The patients from Saudi Arabia, Tonga and Russia (none of whom had XDR) were excluded from our analysis. For the remaining 267 patients, phenotypic DST results to ethambutol were available for all; to kanamycin and ethionamide in 266 (99.6%), to ofloxacin in 261 (97.8%), to pyrazinamide in 165 (61.8%) and to clofazimine in 105 (39.3%) (table 1). Of those tested, 4.1% (11/266) were resistant to kanamycin, 28.2% (75/266) to ethionamide, 13.4% (35/261) to ofloxacin, 43.4% (116/267) to ethambutol, 43.6% (72/165) to pyrazinamide and 3.8% (4/105) to clofazimine. Of the 267 cases, 190 (71.2%) (137/200 (68.5%) of the new cases and 53/67 (79.1%) of the previously treated cases) were resistant to at least one of the six constituent drugs of the WHO shorter regimen. Excluding ethambutol (in view of the lower reliability of DST for this drug [15]), 142 (53.2%) were resistant to at least one of the other five drugs. Only 22 (8.2%) showed confirmed susceptibility to all six drugs.

Among MDR-PTB patients from Indonesia and Myanmar, who together accounted for 60% of Singapore's foreign-born cases of MDR-TB, 75% and 71.4%, respectively, were resistant to at least one of the six drugs in the WHO shorter regimen. Patients with MDR-PTB from the Philippines and Singapore/Malaysia had considerably lower rates of resistance to ethambutol (11.1% and 27.8% respectively) and pyrazinamide (30% and 6.8% respectively), but higher rates of ethionamide resistance (44.4% and 48.1% respectively) compared with the patients from the other countries.

Ofloxacin resistance was significantly more likely among those previously treated (11.2% versus 25%, p=0.007). There was no significant difference in the rates of resistance to kanamycin (3.0% versus 7.6%, p=0.10), ethionamide (28.5% versus 27.3%, p=0.85), ethambutol (42.0% versus 47.8%, p=0.41), pyrazinamide (41.6% versus 50.0%, p=0.35), and clofazimine (2.4% versus 10.0%, p=0.11) between new and previously treated cases.

Our study has several limitations. Only 62% and 39% of cases had DST performed to pyrazinamide and clofazimine, respectively. The small number of cases in our cohort may not be representative of patients with MDR-TB in the respective countries of origin. Information pertaining to new or previously treated TB and country of origin was subject to the accuracy of the notifying physician's submission to the registry.
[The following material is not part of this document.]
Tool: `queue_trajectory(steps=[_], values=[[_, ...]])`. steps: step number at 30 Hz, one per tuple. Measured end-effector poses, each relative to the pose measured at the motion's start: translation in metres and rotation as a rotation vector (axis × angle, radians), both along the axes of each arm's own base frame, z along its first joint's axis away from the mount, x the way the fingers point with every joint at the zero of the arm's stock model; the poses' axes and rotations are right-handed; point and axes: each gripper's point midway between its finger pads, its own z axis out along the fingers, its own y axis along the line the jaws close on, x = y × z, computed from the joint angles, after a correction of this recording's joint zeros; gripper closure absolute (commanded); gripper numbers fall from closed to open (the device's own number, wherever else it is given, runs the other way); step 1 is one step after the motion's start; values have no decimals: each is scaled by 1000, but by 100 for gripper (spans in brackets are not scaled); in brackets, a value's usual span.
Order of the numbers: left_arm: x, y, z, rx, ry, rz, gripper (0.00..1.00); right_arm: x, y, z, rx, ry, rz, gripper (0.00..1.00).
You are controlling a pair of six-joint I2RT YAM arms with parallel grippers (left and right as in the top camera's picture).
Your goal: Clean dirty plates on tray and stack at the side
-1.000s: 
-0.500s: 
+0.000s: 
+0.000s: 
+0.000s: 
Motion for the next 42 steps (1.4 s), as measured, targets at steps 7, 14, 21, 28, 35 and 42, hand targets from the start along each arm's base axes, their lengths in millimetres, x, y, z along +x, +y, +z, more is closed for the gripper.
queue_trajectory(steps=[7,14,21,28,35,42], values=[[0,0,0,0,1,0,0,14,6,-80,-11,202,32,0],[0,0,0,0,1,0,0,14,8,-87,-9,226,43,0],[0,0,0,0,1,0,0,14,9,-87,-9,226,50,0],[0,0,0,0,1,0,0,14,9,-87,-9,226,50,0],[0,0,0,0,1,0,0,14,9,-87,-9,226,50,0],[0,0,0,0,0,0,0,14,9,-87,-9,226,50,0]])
Our study shows that only about 30% of patients with MDR-PTB diagnosed in this sample from South-east Asia would be eligible for the WHO shorter MDR-TB treatment regimen. Ignoring ethambutol resistance, approximately 50% of these cases would be eligible. However, in the absence of individual full DST results, we advise caution in the use of this regimen in patients from the South-east Asian countries represented in our study.